Knowing who you’re dealing with online is critical if you’re taking transaction risk. Digital identity is tough. To address that challenge - and it is a challenge - relying parties, those who take on risk, employ two broad categories of technology: active tools that require user interaction and passive network-based approaches.
When the user is required to explicitly provide identifying information, we use the interactive approach. The merchant or lender or website owner asks for user IDs, passwords, perhaps data generated by multi-factor authentication techniques such as biometrics, or one time passwords generated by an app or a hardware key.

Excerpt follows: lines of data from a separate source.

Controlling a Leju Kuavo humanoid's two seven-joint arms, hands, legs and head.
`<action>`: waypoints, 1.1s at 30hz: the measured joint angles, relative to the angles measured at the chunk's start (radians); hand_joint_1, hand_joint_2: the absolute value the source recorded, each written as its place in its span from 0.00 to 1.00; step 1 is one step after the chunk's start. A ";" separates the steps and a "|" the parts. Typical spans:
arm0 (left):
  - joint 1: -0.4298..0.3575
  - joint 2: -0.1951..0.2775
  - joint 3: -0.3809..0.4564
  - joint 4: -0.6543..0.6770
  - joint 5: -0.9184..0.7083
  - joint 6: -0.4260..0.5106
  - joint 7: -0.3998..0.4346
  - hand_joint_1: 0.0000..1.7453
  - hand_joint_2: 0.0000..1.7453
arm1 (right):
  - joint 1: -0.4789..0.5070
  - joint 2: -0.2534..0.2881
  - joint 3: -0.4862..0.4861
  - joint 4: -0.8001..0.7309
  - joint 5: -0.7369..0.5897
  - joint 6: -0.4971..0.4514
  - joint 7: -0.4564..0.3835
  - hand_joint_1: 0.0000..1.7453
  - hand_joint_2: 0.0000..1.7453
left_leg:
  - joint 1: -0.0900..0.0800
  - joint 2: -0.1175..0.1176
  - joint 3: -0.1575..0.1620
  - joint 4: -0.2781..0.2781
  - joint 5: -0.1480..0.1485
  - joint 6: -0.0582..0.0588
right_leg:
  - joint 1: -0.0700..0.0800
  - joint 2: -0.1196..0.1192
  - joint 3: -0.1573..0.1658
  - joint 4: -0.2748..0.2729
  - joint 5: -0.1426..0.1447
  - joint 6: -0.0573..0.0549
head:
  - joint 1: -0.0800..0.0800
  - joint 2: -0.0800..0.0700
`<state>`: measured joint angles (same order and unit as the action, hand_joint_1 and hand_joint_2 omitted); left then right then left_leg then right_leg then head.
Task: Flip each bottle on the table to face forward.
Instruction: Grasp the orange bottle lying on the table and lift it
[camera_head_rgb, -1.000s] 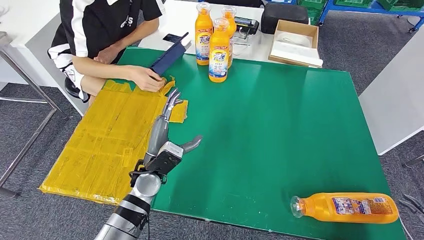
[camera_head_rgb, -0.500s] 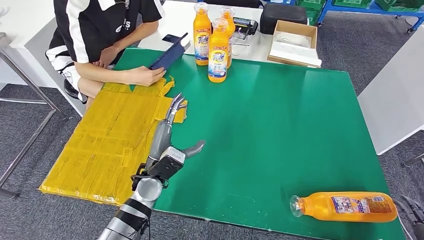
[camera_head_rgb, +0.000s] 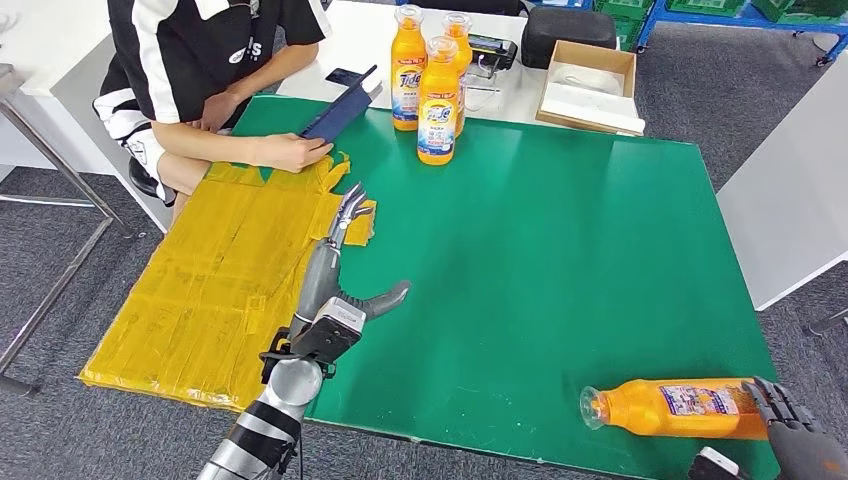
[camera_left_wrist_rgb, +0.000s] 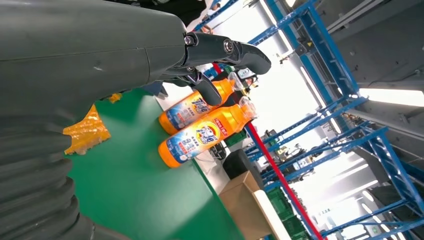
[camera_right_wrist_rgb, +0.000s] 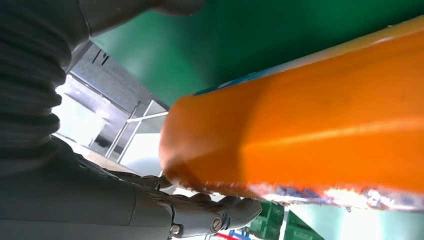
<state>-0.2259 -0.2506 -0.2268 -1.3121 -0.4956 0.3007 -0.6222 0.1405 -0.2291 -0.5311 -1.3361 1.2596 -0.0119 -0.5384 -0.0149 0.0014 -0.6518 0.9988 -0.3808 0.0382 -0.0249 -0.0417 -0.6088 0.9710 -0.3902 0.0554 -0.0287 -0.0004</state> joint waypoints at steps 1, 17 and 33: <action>0.000 0.000 -0.001 0.000 0.001 -0.001 0.000 0.00 1.00 | -0.008 -0.002 0.010 0.013 0.001 -0.012 0.008 0.00 1.00 | 0.000 0.000 0.000 0.000 0.000 0.000 | 0.000 0.000 0.000 0.000 0.000 0.000 | 0.000 0.000; 0.000 0.000 -0.002 -0.001 0.023 -0.015 -0.004 0.00 1.00 | -0.106 -0.020 0.190 0.149 0.000 -0.100 0.065 0.00 1.00 | 0.000 0.004 0.005 0.000 0.000 0.000 | 0.001 0.003 0.002 0.000 0.001 -0.001 | 0.000 0.000; -0.001 -0.007 -0.001 0.000 0.048 -0.028 -0.011 0.00 1.00 | -0.134 -0.067 0.418 0.233 0.050 -0.122 0.162 1.00 1.00 | 0.002 0.013 0.024 0.000 -0.010 0.001 | 0.001 0.009 0.008 -0.004 -0.005 -0.003 | 0.000 0.000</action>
<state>-0.2265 -0.2574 -0.2280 -1.3125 -0.4480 0.2729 -0.6332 0.0066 -0.2961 -0.1134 -1.1029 1.3097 -0.1334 -0.3760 -0.0130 0.0140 -0.6276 0.9984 -0.3911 0.0390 -0.0234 -0.0322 -0.6007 0.9670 -0.3950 0.0525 -0.0282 -0.0004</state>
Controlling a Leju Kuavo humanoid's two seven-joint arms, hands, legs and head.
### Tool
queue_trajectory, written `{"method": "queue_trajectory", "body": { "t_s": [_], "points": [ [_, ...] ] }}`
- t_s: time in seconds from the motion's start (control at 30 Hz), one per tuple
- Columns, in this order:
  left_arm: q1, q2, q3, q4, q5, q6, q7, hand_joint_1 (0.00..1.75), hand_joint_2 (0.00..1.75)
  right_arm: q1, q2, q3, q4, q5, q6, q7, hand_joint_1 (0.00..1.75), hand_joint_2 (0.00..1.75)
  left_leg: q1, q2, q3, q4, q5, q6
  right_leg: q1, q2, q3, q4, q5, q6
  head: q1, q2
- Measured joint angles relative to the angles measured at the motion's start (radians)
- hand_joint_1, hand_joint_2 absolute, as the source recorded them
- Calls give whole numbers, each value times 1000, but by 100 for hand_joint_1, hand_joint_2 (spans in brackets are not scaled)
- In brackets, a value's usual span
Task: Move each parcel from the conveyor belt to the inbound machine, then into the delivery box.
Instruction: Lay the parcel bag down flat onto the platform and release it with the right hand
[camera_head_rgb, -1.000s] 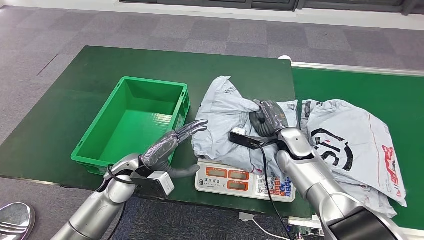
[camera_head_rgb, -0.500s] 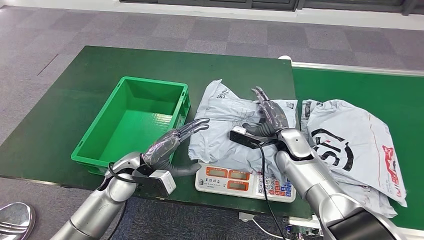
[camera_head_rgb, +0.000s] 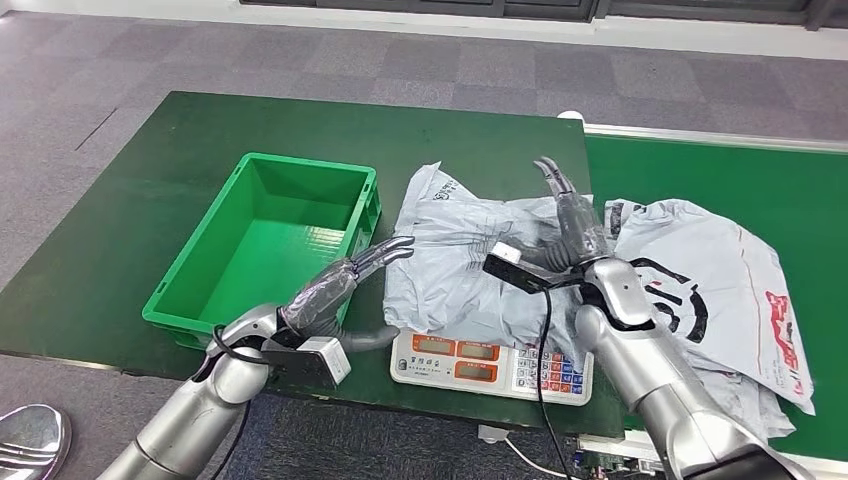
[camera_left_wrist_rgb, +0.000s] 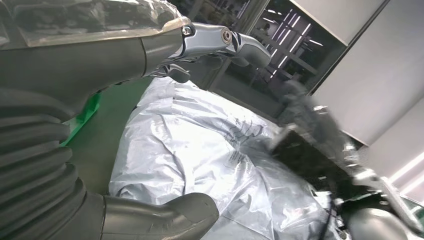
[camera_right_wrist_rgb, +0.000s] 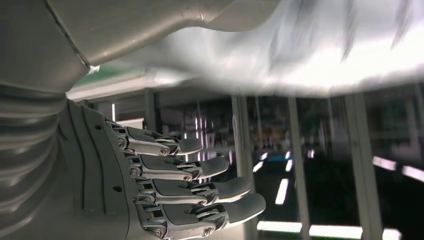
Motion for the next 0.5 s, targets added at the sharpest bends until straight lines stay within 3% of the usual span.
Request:
{"method": "queue_trajectory", "body": {
  "t_s": [0.27,0.5],
  "points": [
    [52,28,2,-28,9,5,1,0,175,169,-37,-67,-379,-19,-4,0,0,175,0,0,0,0,-1,0,0,1,-1,0,-1,0,0,0],
    [72,36,12,-38,8,8,-1,0,175,267,-37,-131,-568,-55,-56,-26,0,175,0,0,0,0,-1,0,0,0,0,0,-1,0,0,0]
  ]
}}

If you’re an ecommerce merchant or an entity trying to sell something online - lenders included - you don’t want to ask the customer to do more than absolutely necessary to complete a good sale. Transactional friction is deadly to revenues and a main cause of shopping cart abandonment.
So, you use passive approaches that examine whatever data the customer’s device can provide. Device fingerprinting, behavioral analytics, rules engines, machine learning, and the past behavior of card numbers are among the portfolio of decisioning tools that do not interfere with the user experience.
Data is the foundation of the passive approach. In this podcast, George speaks with Ajay Andrews, Senior Director, Product, at Whitepages Pro, a data provider and analytics firm about identity verification and how the linkage of key data items influences decisioning. It turns out that particular pairs are strong indicators of potential fraud.
We discuss where the data linkage approach fits in the overall portfolio, what drives merchants to adopt, and how the tool is integrated into automated decisioning and case management.